We are here to celebrate writers tonight, many of whom paid a high price for their writing. This collection is a wonderful selection. I was familiar with many of the names, but I have made some new friends.
It is tricky judging how the Revolution is viewed outside of Hungary; in this question, like everything else, everyone has their opinion. However, in regards to 56, outside of Hungary, I would argue the influence of the Petőfi circle and other intellectuals has been somewhat overestimated.
In the West, certainly until recently, there is less a sense of the Pesti srácok. The young, often very young, usually working-class kids, who fought the tanks on the streets of Budapest, like the fourteen-year-old Muki, whose death Rózsa Ignácz recounts in this anthology.
And if one man triggered ‘56, it was Khrushchev, with his secret speech, just as Gorbachev was the key factor in the next revolution in 89.
While Imre Nagy and his associates stood up for the Revolution in the end, it was the students, and as always, the Poles, who started it and took to the streets.
If you look at the list of the dead, those who died fighting in 1956 or who were executed afterwards, few were members of the Writers’ Union.
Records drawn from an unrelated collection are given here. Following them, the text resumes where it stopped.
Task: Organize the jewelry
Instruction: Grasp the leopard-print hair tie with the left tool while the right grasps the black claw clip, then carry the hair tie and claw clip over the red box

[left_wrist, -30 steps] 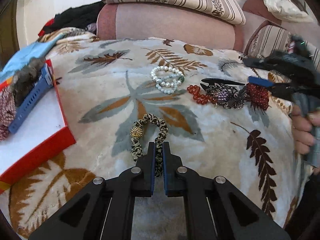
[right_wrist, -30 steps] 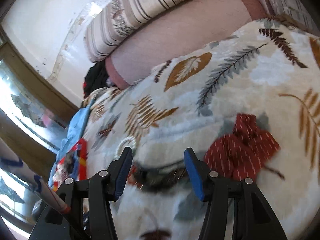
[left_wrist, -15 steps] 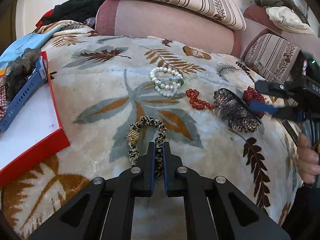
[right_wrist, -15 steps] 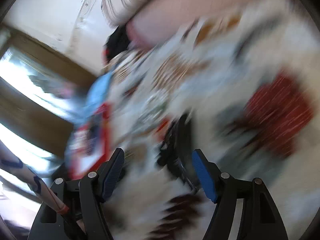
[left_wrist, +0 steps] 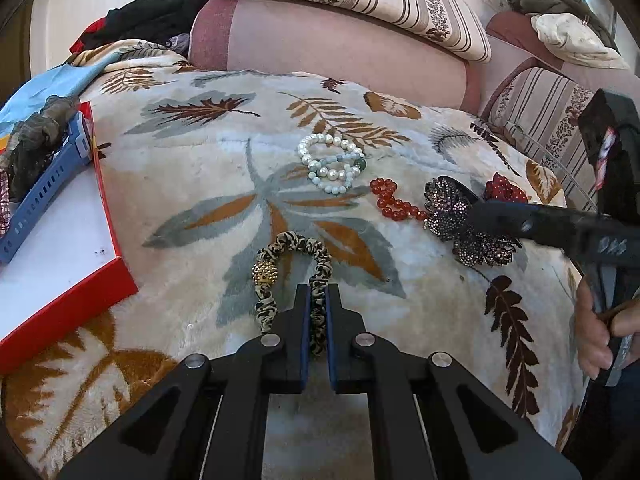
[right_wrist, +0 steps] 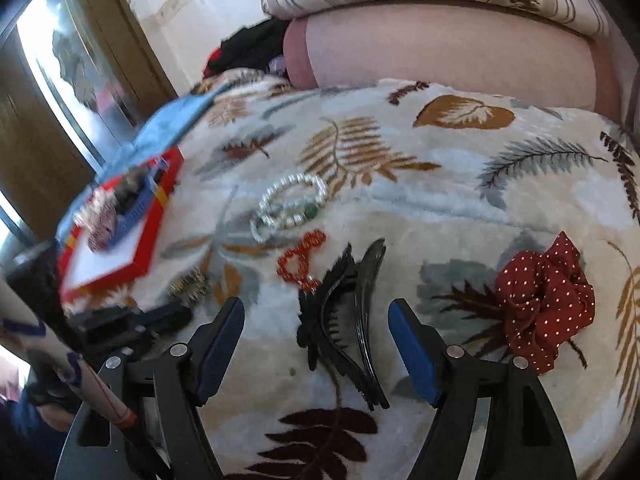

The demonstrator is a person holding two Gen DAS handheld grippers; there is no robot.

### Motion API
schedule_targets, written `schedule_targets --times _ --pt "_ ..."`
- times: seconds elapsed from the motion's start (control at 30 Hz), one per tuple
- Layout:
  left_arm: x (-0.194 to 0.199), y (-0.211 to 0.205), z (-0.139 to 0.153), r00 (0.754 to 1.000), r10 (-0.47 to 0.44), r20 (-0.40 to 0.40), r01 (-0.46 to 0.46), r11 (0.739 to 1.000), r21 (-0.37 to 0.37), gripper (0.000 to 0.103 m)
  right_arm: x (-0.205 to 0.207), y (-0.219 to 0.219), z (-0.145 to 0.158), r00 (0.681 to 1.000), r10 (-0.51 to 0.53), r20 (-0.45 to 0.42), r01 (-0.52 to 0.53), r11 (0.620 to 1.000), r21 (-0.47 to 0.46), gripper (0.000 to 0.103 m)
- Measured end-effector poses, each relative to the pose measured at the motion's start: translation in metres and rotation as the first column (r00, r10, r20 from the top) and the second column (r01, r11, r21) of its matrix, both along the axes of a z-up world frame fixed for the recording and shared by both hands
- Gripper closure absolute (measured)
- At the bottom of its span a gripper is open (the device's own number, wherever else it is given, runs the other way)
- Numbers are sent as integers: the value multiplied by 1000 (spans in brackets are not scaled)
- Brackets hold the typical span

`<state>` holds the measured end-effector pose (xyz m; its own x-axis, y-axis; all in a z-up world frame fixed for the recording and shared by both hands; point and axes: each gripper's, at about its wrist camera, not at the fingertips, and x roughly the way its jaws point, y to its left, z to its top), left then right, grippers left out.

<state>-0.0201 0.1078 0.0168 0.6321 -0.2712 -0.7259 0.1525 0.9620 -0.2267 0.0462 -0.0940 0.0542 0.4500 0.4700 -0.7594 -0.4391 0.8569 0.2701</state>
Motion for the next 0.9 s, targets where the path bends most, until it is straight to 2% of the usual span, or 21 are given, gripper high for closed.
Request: schedule_targets --times 0.07,0.13,0.2,0.3,0.53,0.9 --pt "0 -1 0 1000 -1 1 1 1000 4 96 -1 5 -5 1000 6 11 -6 999 -48 27" --pt "0 -1 1 1000 -2 2 2 1000 7 96 1 9 -9 1000 9 3 -9 997 -72 38" --pt "0 -2 2 1000 -3 2 3 1000 9 96 1 13 -15 1000 22 -7 -22 995 -95 54" --pt "-1 -2 2 1000 -5 5 5 1000 7 96 -1 17 -20 1000 18 10 -16 988 -154 66" --pt "-4 -4 10 999 -14 41 15 1000 -16 96 0 3 -8 1000 -24 3 25 998 -64 66" --pt "-13 -4 25 994 16 111 -16 1000 -5 96 -19 -16 26 993 -100 64 92 989 120 66"
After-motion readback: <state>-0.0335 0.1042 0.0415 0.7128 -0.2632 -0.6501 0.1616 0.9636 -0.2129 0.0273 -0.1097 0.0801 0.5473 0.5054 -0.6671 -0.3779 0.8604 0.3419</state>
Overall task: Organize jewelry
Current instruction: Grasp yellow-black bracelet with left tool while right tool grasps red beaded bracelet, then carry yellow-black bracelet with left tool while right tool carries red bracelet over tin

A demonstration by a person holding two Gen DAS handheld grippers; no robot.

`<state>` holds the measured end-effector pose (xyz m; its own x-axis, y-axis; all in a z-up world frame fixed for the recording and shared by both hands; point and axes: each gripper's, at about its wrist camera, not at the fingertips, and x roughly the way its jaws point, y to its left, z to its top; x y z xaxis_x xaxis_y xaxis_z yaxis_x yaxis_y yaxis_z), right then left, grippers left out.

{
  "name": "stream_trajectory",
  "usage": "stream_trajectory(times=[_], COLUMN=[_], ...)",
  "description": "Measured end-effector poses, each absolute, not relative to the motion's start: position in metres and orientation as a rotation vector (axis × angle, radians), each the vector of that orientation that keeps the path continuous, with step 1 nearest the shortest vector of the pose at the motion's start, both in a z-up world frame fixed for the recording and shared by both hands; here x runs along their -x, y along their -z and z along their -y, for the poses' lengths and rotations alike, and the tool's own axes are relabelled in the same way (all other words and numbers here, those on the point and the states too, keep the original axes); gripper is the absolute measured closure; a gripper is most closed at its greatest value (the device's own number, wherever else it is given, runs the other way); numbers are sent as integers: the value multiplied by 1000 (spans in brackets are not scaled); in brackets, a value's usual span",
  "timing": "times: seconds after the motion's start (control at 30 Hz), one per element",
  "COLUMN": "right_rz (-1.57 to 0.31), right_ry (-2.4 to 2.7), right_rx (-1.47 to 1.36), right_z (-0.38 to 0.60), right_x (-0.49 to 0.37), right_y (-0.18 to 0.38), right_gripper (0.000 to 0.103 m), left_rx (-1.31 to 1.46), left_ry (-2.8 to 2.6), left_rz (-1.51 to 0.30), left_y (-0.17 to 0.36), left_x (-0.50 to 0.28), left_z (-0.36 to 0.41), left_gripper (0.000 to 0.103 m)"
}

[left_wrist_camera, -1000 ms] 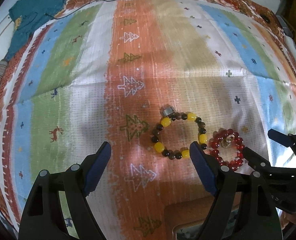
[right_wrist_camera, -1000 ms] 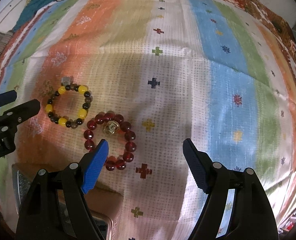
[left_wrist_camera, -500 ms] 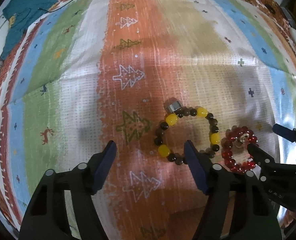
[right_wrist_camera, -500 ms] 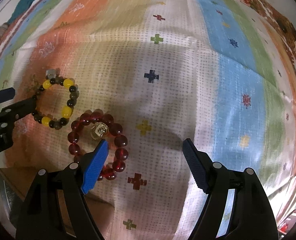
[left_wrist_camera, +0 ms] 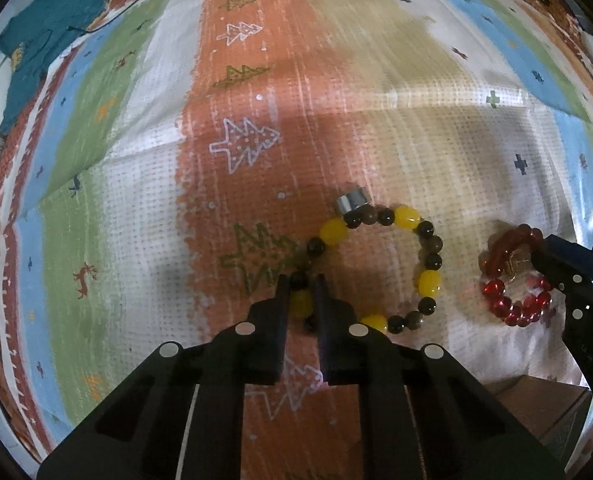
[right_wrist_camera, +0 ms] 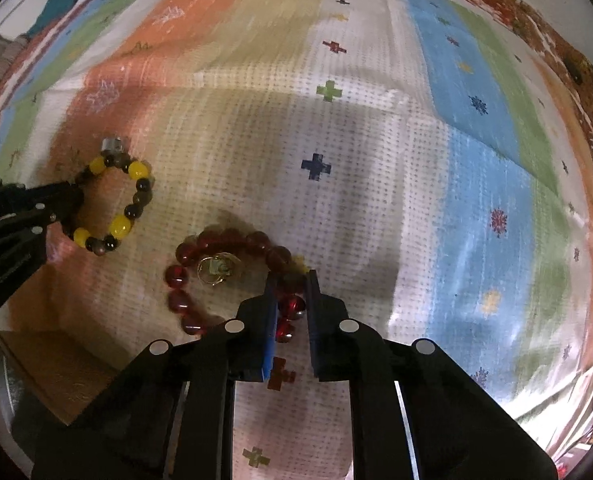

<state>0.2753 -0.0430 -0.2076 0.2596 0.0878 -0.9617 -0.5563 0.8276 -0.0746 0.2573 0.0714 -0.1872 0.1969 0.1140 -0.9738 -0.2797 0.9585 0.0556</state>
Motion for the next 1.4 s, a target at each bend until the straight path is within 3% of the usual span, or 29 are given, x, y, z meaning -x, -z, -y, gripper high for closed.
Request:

One of the ironies about the Soviet Bloc is that many of the writers who are revered in the West at least, as noble spokesmen for liberty, were supporters, often very enthusiastic supporters of the Communist system, for a while at least. There is Sławomir Mrożek and Czesław Miłosz from Poland, Milan Kundera from Czechoslovakia, Ismaïl Kadaré from Albania, to name a few.
Csepel was probably the last area of Budapest to fall silent under the Soviet onslaught. It was Bill Lomax’s book that was one of the first to stress the role of workers, and the role of youth in the fighting, along with the memoirs later on of Gergely Pongrátz, the commander of the Corvin alley group.
I would like to offer my congratulations to any of the translators and writers present here tonight. Down Fell the Statue of Goliath offers a comprehensive introduction to 1950s Hungary and the Revolution. There is nothing like it in the English language; it is an excellent one-stop shop for anyone who wants to survey the literary response to the Revolution.
Let me end, while praising this volume of fine writing, with a salute to those who never got a chance to write their stories, or even tell them. I would also like to echo the sentiment that best sums up the spirit and beauty of the revolution, István Örkény’s entreaty, published on 2 November 1956, when many were sure the Revolution had triumphed, and in this collection: He wrote: “Be forever as you are now, Budapest”: “légy mindorökké olyan, amilyen ma vagy, Budapest”.
That is a sentiment we can all agree with.